* _To do_: Copy the listing exactly, leaving out every picture.

* _Data_:
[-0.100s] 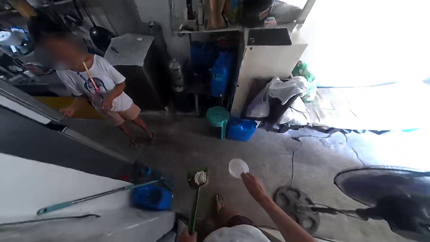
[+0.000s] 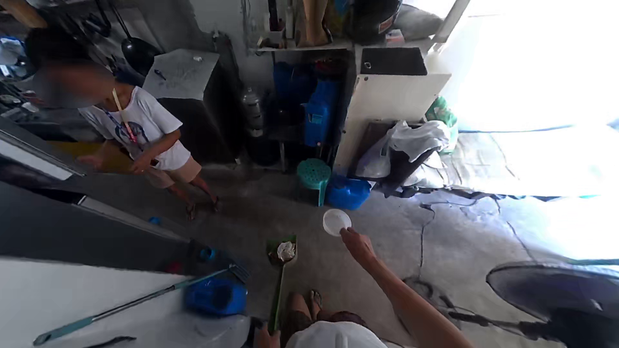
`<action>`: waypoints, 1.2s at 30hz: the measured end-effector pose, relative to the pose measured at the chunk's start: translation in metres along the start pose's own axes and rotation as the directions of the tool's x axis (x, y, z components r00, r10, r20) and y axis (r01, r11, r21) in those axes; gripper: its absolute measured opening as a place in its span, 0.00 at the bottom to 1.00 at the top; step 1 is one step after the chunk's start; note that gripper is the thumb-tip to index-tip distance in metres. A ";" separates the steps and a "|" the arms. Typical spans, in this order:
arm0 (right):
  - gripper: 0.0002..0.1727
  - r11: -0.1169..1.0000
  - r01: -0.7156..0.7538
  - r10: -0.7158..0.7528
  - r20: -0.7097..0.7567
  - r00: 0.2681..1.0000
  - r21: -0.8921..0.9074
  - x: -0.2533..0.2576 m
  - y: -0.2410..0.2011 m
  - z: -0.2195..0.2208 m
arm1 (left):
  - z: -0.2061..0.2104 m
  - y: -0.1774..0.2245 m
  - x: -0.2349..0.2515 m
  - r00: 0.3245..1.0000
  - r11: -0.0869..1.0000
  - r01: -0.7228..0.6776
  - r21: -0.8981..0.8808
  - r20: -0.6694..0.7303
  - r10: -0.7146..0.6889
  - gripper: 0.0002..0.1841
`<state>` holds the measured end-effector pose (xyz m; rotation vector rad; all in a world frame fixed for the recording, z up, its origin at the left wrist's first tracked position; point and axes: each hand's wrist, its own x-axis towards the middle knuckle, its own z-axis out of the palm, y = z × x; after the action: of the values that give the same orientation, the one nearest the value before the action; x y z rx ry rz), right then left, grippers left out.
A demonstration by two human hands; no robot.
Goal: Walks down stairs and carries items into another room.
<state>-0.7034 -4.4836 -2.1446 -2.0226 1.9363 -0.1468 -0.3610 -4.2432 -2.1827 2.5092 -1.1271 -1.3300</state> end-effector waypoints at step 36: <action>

* _Answer for the task_:
[-0.100s] 
[+0.000s] 
`<action>`: waypoints, 1.2s at 30hz: the measured end-effector pose, relative to the pose measured at the chunk's start: translation in metres along the start pose's own axes and rotation as the directions of the tool's x axis (x, y, z components r00, r10, r20) and y axis (r01, r11, r21) in those axes; gripper: its absolute measured opening as a place in its span, 0.00 at the bottom to 1.00 at the top; step 1 is one step after the chunk's start; note that gripper is the thumb-tip to index-tip distance in metres. A ";" separates the steps and a "|" the arms. Typical spans, in this order:
arm0 (right):
  - gripper: 0.0002..0.1727
  - r11: -0.1169..1.0000
  - r01: -0.7156..0.7538
  - r10: -0.7158..0.7528
  - r20: -0.7097..0.7567
  - r00: 0.2681..1.0000
  - r21: -0.8921..0.9074
  - x: -0.2533..0.2576 m
  - y: -0.2410..0.2011 m
  - z: -0.2195..0.2208 m
arm1 (left):
  - z: -0.2061..0.2104 m
  - y: -0.1774..0.2245 m
  - x: -0.2349..0.2515 m
  - r00: 0.3245..1.0000
  - r11: -0.0869..1.0000
  - r01: -0.7228..0.6776
  - r21: -0.8981..0.8808
  - r20: -0.6694..0.7303
  - r10: -0.7146..0.6889
  - gripper: 0.0002..0.1841
`<state>` holds the measured end-effector pose (xyz m; rotation vector rad; all in a world frame fixed for the recording, z up, its origin at the left wrist's first tracked position; point and axes: each hand's wrist, its own x-axis towards the middle knuckle, its own z-axis out of the palm, y = z × x; after the action: of the values that give the same orientation, the one nearest the value before the action; x y z rx ry rz), right then left, grippers left out.
A demonstration by two human hands; no robot.
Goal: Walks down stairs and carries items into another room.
<state>-0.7034 -4.4836 -2.1446 -2.0226 1.9363 -0.1468 -0.3610 -4.2432 -2.1827 2.5092 -1.1271 -1.3300</state> end-effector waypoints at step 36: <action>

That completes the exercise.